Posted Mar 30, 2024 1:29 UTC (Sat) by bluca (subscriber, #118303)
In reply to: A backdoor in xz by jengelh
Parent article: A backdoor in xz

Of course by itself it doesn't prove that the software is not malicious, how could it? That's not the point, the point is increasing auditability. A commit in a repository is eminently auditable, while random stuff getting injected from a developer's machine in a tarball after the fact, before publishing, is not.

A backdoor in xz

Posted Apr 3, 2024 7:21 UTC (Wed) by LtWorf (subscriber, #124958) [Link] (1 responses)

Well a commit that generates a configure script is very unlikely to get seriously reviewed

A backdoor in xz

Posted Apr 5, 2024 13:20 UTC (Fri) by rav (guest, #89256) [Link]

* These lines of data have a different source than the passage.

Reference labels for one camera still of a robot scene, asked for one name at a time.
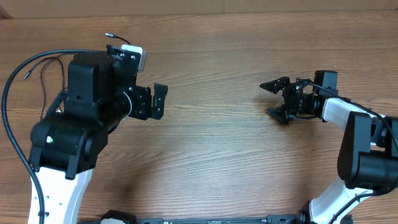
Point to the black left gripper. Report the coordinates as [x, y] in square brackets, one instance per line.
[143, 111]

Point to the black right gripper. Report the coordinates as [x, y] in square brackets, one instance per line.
[292, 101]

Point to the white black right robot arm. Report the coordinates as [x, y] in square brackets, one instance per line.
[367, 161]

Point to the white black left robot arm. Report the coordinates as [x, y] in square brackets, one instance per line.
[65, 143]

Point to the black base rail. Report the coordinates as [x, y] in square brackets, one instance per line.
[217, 220]

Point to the cardboard back wall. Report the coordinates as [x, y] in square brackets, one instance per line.
[38, 9]

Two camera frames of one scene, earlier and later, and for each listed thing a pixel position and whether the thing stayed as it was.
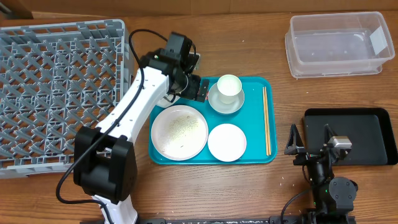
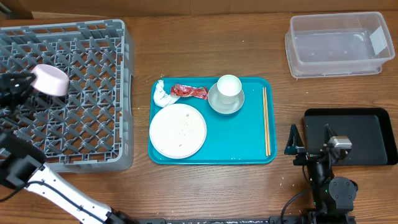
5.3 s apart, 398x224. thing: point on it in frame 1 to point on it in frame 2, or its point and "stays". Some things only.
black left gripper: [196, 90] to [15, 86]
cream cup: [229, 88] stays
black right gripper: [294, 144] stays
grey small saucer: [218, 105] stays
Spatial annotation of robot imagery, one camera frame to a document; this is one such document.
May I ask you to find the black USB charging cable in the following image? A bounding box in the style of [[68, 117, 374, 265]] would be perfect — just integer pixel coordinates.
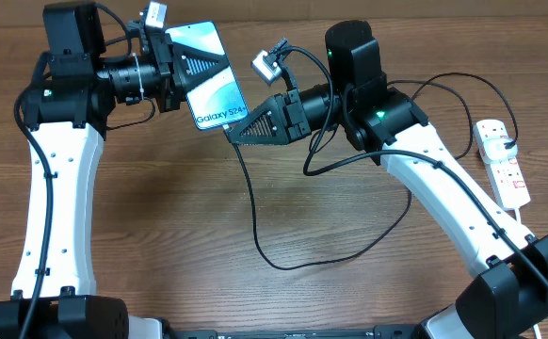
[[221, 72, 520, 272]]

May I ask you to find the white power strip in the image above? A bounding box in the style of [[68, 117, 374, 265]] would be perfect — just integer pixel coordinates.
[[474, 120, 531, 210]]

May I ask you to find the blue Galaxy smartphone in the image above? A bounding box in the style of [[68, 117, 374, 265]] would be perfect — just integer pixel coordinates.
[[166, 21, 249, 130]]

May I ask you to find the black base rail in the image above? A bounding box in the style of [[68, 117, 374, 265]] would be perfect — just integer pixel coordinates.
[[160, 323, 506, 339]]

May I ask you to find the white power strip cord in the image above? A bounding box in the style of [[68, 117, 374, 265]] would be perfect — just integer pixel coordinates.
[[513, 207, 543, 339]]

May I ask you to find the white charger plug adapter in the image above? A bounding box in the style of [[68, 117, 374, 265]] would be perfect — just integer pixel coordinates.
[[481, 137, 518, 164]]

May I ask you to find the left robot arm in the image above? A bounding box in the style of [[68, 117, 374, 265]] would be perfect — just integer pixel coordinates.
[[0, 1, 244, 338]]

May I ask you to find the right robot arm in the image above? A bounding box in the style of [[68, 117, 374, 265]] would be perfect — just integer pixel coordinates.
[[227, 20, 548, 338]]

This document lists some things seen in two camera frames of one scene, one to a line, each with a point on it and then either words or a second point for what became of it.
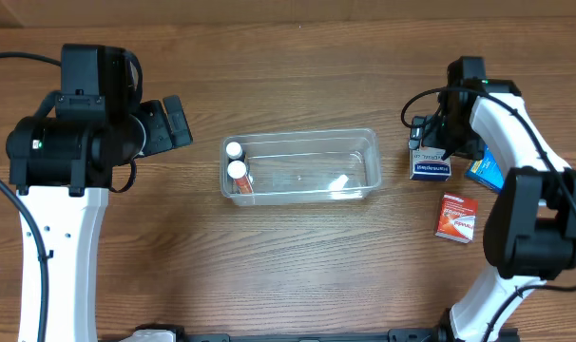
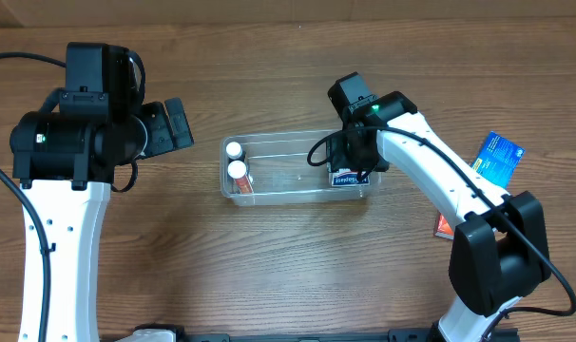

My approach to reviewing commits with autogenerated code (in the context of approving a pull request) is to autogenerate the code myself and see if I get the same result. If there are differences between the submitted code and what I could autogenerate myself, then that's probably the interesting stuff to look at. If I don't know how to autogenerate it myself, I ask the author to provide the instructions in the commit message or in a source code comment. Having autogenerated code in a source code repository is not nice, but if it's necessary, then the code review process needs to adapt to it.